> WHAT NEEDS TO BE DONE: Omit pictures and quote the listing below line by line, from its start through the line that holds "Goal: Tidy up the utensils".

> DATA EXTRACT:
[Start of Attachment]
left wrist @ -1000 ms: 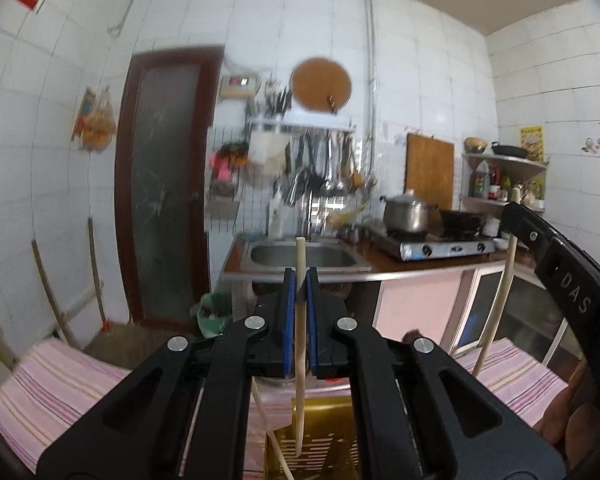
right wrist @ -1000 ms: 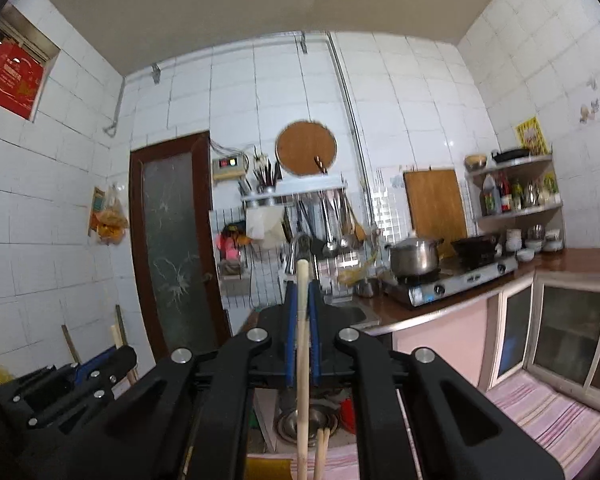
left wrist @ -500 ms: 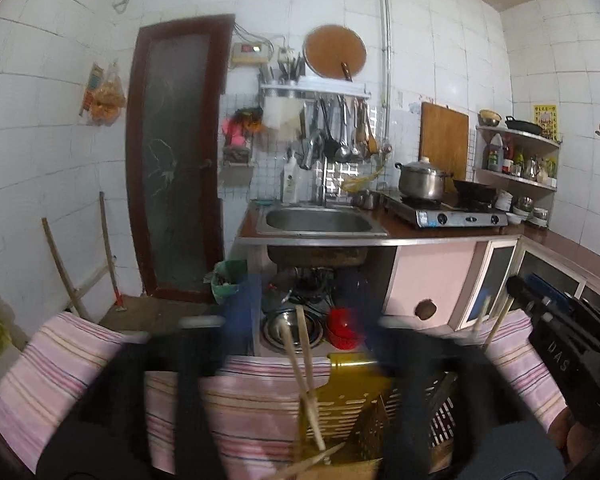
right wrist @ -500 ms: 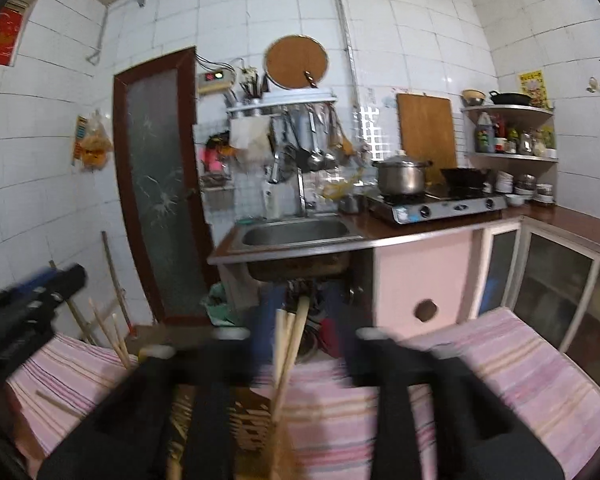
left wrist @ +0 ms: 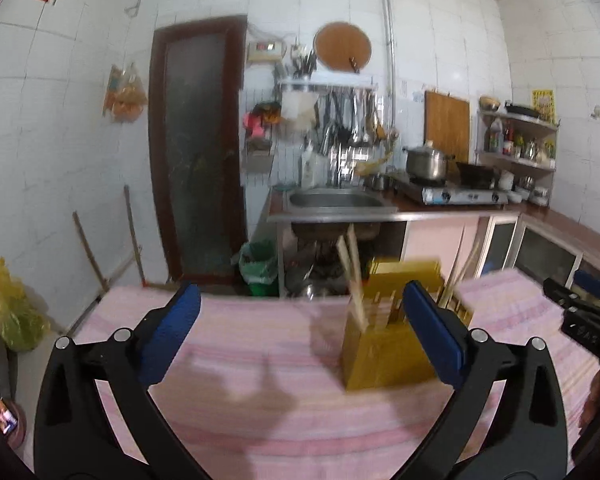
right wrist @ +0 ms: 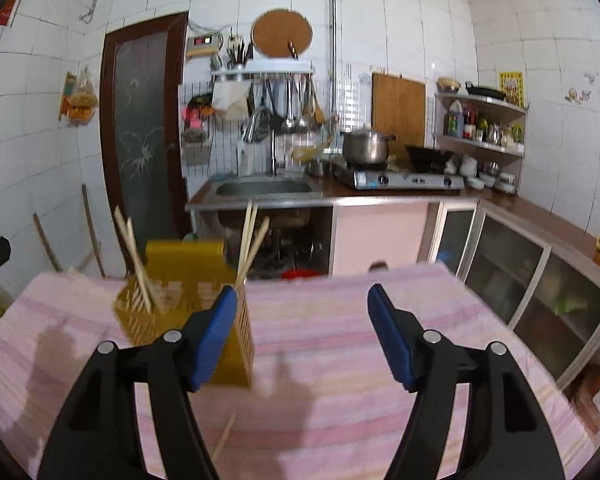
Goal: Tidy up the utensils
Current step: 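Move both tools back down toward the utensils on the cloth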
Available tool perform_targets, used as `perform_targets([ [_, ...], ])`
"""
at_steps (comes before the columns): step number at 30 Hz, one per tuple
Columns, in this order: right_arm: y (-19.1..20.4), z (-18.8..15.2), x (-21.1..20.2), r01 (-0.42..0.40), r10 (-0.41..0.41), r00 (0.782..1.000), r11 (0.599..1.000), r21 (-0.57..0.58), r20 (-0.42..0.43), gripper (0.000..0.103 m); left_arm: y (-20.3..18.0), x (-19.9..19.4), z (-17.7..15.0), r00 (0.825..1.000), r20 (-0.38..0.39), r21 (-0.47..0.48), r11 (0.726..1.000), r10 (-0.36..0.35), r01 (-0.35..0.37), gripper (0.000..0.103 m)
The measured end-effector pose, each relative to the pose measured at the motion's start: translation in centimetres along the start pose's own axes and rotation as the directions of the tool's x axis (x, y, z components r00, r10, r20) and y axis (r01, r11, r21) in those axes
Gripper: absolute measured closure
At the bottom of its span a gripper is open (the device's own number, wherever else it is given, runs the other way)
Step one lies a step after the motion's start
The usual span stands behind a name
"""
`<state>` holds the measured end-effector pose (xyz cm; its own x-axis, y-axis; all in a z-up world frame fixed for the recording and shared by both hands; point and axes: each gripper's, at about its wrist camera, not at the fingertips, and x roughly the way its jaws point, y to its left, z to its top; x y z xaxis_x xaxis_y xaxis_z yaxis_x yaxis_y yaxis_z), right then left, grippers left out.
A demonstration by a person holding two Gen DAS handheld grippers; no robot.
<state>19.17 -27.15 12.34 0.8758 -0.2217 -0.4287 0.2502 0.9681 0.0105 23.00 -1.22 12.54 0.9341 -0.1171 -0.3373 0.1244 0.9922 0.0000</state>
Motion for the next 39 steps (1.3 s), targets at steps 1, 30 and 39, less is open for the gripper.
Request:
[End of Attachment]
> RESULT:
left wrist @ -1000 ms: 
right wrist @ -1000 ms: 
left wrist @ -500 ms: 
right wrist @ -500 ms: 
left wrist @ +0 ms: 
right wrist @ +0 ms: 
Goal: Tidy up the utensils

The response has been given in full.